## Exercise
Among the entries below, find the line with "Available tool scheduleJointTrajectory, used", then quote it and each following line up to and including the line with "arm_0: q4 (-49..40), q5", and nothing else.

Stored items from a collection
★ ★ ★

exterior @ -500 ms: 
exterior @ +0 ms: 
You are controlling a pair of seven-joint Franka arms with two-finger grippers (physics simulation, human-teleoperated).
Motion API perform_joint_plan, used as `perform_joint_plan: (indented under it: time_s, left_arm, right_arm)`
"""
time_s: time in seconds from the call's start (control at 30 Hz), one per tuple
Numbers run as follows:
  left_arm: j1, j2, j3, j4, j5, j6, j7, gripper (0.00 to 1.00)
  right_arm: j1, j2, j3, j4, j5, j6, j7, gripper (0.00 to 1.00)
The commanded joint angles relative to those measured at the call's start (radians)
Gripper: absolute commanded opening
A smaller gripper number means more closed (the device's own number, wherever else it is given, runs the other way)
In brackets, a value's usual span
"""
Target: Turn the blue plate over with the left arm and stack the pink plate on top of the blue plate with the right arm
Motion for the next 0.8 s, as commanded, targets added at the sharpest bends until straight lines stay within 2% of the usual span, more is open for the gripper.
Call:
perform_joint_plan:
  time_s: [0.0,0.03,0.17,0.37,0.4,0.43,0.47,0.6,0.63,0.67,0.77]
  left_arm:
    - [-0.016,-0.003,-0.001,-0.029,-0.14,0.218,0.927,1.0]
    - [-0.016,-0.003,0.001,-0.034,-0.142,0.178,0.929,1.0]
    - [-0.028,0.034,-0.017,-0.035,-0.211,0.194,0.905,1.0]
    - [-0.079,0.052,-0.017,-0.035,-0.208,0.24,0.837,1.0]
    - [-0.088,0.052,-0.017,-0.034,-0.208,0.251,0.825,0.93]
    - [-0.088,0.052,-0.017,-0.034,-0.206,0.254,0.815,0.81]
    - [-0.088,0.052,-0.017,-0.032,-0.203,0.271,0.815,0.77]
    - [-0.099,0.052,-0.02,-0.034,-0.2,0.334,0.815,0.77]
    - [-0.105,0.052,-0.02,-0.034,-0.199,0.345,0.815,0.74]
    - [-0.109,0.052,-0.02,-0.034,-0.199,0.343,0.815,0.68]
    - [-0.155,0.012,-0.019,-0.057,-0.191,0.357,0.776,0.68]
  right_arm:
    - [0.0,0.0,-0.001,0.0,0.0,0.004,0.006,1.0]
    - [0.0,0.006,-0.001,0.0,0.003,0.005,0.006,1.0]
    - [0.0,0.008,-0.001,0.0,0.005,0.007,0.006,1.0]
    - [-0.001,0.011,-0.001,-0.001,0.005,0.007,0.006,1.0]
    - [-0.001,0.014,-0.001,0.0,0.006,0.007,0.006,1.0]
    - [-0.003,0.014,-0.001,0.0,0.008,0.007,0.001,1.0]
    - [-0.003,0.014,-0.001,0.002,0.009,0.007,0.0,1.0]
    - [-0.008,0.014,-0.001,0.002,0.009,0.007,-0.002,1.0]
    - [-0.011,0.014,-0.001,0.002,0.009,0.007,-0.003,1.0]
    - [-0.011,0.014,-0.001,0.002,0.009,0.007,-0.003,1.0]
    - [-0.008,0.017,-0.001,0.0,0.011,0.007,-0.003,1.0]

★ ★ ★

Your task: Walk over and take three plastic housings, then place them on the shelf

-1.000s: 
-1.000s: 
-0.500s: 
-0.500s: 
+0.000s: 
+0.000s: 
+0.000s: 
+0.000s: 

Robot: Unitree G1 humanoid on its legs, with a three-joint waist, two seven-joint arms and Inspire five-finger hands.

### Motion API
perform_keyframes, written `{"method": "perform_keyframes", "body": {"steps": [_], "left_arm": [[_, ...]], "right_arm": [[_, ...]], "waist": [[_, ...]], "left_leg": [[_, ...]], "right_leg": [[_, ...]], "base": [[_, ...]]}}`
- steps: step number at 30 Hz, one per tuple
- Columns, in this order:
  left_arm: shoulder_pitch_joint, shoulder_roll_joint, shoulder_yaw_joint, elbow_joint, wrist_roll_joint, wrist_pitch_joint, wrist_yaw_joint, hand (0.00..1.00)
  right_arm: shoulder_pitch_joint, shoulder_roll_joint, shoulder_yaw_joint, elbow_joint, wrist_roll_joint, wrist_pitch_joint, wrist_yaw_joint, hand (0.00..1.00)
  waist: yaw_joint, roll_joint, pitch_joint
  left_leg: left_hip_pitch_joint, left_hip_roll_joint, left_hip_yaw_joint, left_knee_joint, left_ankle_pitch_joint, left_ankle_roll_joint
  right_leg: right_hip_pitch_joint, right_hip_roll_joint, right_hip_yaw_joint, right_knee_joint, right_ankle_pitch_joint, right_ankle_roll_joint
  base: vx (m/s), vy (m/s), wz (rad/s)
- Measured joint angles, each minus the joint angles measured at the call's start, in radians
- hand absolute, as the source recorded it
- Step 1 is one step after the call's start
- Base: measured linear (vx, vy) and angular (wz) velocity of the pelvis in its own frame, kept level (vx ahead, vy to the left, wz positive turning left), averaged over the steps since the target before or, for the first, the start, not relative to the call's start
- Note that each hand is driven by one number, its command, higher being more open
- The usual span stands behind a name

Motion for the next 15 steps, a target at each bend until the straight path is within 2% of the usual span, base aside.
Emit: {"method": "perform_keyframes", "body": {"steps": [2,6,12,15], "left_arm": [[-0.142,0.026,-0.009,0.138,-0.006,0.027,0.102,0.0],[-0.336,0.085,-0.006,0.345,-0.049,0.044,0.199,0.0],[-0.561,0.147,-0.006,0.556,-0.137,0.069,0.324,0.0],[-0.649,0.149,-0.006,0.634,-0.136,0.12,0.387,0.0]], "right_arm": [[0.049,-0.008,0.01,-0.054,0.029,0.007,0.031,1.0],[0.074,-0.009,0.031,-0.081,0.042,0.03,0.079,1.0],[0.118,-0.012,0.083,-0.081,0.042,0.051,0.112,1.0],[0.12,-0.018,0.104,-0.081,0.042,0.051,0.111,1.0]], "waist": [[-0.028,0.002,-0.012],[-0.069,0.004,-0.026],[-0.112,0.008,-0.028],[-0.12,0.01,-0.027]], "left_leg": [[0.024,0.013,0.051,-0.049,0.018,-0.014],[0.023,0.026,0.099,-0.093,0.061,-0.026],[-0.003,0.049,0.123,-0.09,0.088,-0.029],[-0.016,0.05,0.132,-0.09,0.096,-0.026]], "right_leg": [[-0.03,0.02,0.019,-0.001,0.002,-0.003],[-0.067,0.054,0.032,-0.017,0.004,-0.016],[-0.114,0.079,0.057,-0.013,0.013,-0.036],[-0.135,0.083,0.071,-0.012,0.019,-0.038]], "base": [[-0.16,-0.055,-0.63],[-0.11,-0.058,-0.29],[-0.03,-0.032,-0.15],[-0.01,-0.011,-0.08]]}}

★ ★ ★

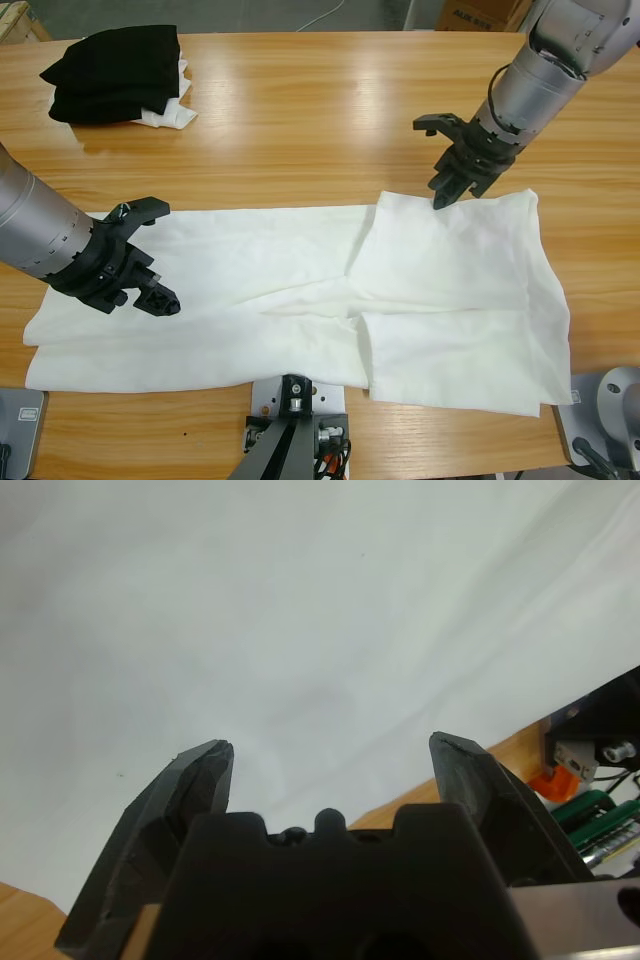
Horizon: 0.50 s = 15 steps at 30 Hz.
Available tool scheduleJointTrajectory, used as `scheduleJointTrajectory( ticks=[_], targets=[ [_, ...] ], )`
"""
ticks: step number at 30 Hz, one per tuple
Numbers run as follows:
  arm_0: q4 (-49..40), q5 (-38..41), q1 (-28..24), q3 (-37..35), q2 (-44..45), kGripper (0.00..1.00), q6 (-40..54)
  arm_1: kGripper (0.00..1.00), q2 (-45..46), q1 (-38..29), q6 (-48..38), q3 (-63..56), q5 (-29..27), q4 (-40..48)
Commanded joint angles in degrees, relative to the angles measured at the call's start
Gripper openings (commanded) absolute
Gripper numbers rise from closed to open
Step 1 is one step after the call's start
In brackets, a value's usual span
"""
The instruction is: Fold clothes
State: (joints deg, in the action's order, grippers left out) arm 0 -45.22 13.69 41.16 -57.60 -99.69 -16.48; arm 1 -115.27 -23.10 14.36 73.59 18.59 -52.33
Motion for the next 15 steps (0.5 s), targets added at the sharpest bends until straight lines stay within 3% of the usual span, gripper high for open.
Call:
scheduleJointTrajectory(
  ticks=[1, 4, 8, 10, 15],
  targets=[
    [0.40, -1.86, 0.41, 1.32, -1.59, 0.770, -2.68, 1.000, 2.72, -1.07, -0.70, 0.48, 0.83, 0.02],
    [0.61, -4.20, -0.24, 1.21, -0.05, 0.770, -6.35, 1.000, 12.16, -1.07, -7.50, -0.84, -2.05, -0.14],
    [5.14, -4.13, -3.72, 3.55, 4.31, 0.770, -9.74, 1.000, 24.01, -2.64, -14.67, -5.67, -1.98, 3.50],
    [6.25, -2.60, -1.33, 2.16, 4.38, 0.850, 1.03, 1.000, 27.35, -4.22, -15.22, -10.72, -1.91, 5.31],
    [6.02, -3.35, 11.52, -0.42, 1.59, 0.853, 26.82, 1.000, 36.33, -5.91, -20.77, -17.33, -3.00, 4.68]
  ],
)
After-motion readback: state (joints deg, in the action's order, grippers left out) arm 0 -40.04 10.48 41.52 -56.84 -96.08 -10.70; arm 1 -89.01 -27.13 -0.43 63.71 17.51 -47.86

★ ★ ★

## Exercise output
Available tool scheduleJointTrajectory, used as `scheduleJointTrajectory( ticks=[_], targets=[ [_, ...] ], )`
"""
ticks: step number at 30 Hz, one per tuple
Numbers run as follows:
  arm_0: q4 (-49..40), q5 (-38..41), q1 (-28..24), q3 (-37..35), q2 (-44..45), kGripper (0.00..1.00), q6 (-40..54)

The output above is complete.